*WHAT THIS TASK INVOLVES*:
The lines from the top of the data down to the line with "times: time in" should be repeated exactly, both ends included.

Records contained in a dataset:
※

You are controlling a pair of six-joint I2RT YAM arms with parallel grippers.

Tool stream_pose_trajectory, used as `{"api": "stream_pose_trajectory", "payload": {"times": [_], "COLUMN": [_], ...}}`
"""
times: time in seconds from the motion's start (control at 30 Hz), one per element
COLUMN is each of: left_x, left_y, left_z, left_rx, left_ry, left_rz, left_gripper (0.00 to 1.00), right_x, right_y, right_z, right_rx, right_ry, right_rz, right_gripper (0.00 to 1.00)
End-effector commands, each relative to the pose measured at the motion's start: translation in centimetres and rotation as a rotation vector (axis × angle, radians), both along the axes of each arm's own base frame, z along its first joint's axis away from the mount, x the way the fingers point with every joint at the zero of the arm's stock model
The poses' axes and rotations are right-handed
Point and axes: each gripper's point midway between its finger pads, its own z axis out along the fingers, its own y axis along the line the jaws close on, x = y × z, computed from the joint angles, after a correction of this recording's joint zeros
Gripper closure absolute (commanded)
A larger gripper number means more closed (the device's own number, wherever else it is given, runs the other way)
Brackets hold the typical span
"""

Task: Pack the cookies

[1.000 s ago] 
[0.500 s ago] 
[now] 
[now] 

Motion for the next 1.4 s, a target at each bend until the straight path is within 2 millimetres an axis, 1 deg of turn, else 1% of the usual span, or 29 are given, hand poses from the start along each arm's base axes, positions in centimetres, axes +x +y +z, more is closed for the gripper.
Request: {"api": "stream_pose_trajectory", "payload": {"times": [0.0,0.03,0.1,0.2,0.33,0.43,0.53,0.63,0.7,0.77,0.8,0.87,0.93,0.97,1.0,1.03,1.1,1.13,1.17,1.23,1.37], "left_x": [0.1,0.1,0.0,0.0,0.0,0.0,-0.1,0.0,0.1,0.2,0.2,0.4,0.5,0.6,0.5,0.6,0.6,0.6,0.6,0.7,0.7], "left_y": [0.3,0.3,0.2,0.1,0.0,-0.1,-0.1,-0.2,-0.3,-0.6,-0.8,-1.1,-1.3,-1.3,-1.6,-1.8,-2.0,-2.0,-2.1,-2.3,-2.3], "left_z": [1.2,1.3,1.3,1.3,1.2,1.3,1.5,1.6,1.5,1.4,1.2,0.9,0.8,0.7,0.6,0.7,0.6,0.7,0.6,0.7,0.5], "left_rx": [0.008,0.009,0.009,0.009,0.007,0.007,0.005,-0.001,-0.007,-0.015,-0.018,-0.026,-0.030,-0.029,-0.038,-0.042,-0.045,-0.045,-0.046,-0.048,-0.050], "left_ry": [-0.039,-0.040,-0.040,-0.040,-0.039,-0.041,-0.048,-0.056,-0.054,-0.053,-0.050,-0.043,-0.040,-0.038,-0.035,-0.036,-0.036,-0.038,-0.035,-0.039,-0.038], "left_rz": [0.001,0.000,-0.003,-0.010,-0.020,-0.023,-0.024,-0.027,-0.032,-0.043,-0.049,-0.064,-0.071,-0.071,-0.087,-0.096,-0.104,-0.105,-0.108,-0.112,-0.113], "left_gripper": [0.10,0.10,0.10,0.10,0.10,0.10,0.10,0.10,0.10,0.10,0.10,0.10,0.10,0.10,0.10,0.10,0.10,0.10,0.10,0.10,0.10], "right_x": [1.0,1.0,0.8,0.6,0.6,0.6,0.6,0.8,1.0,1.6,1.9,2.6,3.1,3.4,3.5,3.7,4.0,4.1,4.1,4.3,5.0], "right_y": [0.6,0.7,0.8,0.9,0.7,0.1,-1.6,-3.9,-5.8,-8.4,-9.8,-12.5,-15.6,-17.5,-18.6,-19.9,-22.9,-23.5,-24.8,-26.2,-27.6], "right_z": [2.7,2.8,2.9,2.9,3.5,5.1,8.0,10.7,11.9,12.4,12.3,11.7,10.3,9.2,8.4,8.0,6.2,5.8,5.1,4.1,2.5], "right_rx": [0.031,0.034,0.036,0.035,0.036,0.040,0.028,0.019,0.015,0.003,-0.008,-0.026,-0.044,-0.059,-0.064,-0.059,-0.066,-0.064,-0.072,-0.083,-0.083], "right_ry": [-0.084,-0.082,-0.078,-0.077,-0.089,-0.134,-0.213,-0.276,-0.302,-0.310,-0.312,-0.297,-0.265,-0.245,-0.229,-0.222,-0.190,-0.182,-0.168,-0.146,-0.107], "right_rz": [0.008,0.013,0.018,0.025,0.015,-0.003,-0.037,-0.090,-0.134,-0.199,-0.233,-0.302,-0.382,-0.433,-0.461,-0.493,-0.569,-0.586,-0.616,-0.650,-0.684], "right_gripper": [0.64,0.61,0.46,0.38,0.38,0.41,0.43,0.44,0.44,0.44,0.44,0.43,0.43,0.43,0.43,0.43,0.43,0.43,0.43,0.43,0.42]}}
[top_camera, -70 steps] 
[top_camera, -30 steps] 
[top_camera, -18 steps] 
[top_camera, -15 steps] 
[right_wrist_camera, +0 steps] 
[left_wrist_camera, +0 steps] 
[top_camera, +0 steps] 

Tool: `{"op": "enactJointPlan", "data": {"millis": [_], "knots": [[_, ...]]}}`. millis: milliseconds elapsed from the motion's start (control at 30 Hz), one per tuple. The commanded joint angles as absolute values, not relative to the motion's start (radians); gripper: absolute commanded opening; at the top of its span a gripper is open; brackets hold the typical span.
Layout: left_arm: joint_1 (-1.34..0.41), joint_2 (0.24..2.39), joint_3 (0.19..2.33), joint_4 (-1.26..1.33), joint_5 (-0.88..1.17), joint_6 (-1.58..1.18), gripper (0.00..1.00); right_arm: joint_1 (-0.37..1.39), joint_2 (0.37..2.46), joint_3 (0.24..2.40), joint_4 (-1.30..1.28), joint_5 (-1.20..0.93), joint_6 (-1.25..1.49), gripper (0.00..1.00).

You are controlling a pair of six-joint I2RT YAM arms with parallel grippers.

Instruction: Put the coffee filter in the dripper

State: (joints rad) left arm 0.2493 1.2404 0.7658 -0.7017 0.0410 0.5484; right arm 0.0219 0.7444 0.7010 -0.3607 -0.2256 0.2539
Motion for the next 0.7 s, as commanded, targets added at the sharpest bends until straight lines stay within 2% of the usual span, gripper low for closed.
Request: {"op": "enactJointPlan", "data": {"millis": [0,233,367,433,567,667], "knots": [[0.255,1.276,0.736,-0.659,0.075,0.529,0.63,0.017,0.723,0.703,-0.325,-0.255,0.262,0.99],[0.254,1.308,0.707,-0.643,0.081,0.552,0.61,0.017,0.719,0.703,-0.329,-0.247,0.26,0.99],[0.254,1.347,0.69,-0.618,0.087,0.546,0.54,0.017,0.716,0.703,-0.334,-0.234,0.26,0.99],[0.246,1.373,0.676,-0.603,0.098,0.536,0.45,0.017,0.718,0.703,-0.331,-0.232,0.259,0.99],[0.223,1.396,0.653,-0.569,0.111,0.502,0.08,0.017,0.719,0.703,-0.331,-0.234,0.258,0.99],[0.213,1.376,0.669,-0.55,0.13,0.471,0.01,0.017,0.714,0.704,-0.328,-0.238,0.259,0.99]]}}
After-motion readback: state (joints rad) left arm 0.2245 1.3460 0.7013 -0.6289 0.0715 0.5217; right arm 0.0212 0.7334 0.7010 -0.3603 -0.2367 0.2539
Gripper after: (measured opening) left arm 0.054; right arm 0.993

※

*RESULT FOR THIS TASK*:
You are controlling a pair of six-joint I2RT YAM arms with parallel grippers.

Tool stream_pose_trajectory, used as `{"api": "stream_pose_trajectory", "payload": {"times": [_], "COLUMN": [_], ...}}`
"""
times: time in seconds from the motion's start (control at 30 Hz), one per element

With that, the exercise is done.